Proposal: Accepting a subclass as an element type in a for loop
Jean-Louis Ardoint
jlardoint at ilog.fr
Tue Mar 31 05:55:45 PDT 2009
I'm maybe a bit too late. Here's my proposal anyway.
-- Jean-Louis Ardoint
Accepting a subclass as an element type in a for loop
AUTHOR(S): Jean-Louis Ardoint
OVERVIEW
FEATURE SUMMARY
Add a filtering and downcast capability to the enhanced for statement
(a.k.a for each).
MAJOR ADVANTAGE
It should reduce the number of lines of code and depth of nesting in
loops. The resulting code would be more readable that what is done
currently to achieve the same goal. The meaning of such a loop is quite
obvious.
MAJOR BENEFIT
Better readability and expressiveness.
MAJOR DISADVANTAGE
More complexity in the compiler to generate a little bit more bytecode.
ALTERNATIVE
You can currently the same thing, yet it means adding an extra if
statement and an intermediate variable to be cast.
EXAMPLES
Here is a small not very interesting example of such a enhanced for
loop:
Shape[] shapes = ...;
for (Shape s : shapes)
drawShape(s);
If for a reason you would need to draw only the rectangles, you would
need to write:
for (Shape s : shapes) {
if (s instanceof Rectangle)
drawRectangle((Rectangle)s);
}
This is not very aesthetic. If only the for loop would directly accept a
subclass as the element type and do the type checking and downcast, we
could be able to write:
for (Rectangle r : shapes)
drawRectangle(r);
Note that there is a subtlety w.r.t. the handling of nulls. See
Compilation below for more details
DETAILS
SPECIFICATION:
The grammar is unchanged.

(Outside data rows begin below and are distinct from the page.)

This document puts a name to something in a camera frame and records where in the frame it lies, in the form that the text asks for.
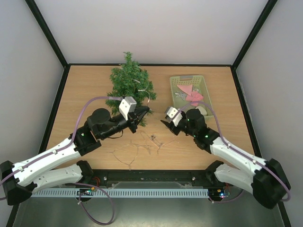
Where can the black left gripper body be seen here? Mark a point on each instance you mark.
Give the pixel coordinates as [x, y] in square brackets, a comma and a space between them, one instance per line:
[132, 123]

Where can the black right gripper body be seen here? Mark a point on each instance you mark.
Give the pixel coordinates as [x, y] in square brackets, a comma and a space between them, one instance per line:
[174, 127]

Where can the clear led string lights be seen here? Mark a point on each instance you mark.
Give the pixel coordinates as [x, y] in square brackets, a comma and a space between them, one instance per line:
[153, 146]

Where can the small green christmas tree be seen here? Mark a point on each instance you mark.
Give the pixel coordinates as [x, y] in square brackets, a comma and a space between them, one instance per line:
[129, 79]

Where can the light green plastic basket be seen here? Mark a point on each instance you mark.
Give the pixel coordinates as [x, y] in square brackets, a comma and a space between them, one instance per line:
[199, 85]

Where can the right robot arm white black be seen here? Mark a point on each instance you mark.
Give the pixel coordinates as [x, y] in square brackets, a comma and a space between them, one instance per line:
[265, 180]

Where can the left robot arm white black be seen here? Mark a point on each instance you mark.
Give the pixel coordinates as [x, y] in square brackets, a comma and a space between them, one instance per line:
[20, 180]

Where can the pink bow ornament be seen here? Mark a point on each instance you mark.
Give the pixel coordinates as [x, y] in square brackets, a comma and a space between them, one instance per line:
[194, 98]

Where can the silver star ornament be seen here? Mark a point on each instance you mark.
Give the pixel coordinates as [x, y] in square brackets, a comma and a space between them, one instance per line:
[181, 94]

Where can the pink paper triangle ornament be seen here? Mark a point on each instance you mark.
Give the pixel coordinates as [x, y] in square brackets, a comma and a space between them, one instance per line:
[186, 88]

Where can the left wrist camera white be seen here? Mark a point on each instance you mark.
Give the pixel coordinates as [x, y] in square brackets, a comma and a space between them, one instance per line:
[127, 105]

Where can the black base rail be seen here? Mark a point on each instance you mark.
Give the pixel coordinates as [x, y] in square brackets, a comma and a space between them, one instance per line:
[106, 178]

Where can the light blue slotted cable duct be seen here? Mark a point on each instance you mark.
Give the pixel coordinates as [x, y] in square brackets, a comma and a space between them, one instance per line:
[122, 193]

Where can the black corner frame post left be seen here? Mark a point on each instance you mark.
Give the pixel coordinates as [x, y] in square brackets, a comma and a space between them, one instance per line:
[46, 30]

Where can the black corner frame post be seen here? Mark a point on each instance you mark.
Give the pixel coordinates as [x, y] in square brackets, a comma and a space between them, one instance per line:
[270, 4]
[46, 30]

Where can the black corner frame post right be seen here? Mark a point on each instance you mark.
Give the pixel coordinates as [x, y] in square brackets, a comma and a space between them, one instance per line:
[270, 4]

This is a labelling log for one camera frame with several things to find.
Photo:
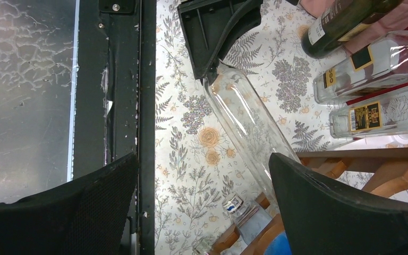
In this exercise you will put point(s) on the clear glass flask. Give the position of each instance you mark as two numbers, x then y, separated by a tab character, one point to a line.
247	122

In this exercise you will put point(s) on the dark green wine bottle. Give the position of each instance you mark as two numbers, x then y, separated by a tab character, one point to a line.
342	21

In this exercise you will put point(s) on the clear square liquor bottle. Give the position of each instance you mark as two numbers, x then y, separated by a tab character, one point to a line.
377	66

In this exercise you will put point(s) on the clear bottle black gold cap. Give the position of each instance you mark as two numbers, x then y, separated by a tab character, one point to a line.
385	114

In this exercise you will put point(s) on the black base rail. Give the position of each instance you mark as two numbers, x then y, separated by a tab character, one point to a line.
113	103

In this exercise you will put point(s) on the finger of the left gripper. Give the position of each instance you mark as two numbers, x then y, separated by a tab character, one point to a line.
210	28

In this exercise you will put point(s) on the small clear bottle bluish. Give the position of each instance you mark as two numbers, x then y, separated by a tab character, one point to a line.
203	247

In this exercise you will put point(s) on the wooden wine rack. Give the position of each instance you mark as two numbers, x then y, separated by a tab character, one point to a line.
382	172

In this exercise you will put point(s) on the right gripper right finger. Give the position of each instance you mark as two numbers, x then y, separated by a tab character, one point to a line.
324	216

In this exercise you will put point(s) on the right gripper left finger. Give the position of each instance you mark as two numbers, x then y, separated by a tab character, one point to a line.
83	216

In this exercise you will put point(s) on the floral table mat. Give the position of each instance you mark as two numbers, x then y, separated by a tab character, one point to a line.
197	166

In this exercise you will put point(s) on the blue glass bottle silver cap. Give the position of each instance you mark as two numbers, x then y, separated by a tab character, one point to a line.
256	226

The equivalence between an enhanced for loop
and a regular for loop has to be changed in JLS 14.14.2.
COMPILATION:
The way enhanced loop are translated into bytecode would change
depending on whether the loop variable type is a subclass of the
iterable or array element type.
If the loop variable type is a subclass, then the loop is equivalent to:
For an expression returning Iterable<C>:
Iterable<C> cs...
for (I #i = cs.iterator(); #i.hasNext(); ) {
C #c = #i.next();
if (#c == null || #c instanceof D) {
D d = (C)#c;
...
}
}
For an array:
C[] ca...
for (int i = 0; i < ca.length; i++) {
C #c = ca[i];
if (#c == null || #c instanceof D) {
D d = (C)#c;
...
}
}
Note that we need to test against null to keep the same behavior as the
regular enhanced for loop.
TESTING:
This feature can be tested in the same way the enhanced for loop is
tested.
LIBRARY SUPPORT:
There is no need for library support.
REFLECTIVE APIS:
No updates to the reflection APIs are needed.
OTHER CHANGES:
No other changes are needed.
MIGRATION:
Migration of existing enhanced for loop can be done if one desires so.
COMPATIBILITY
BREAKING CHANGES:
This feature would not break any existing programs, since the new
feature only permits more code to be parsed than before.
EXISTING PROGRAMS:
Class file format does not change, so existing programs can use class
files compiled with the new feature without problems.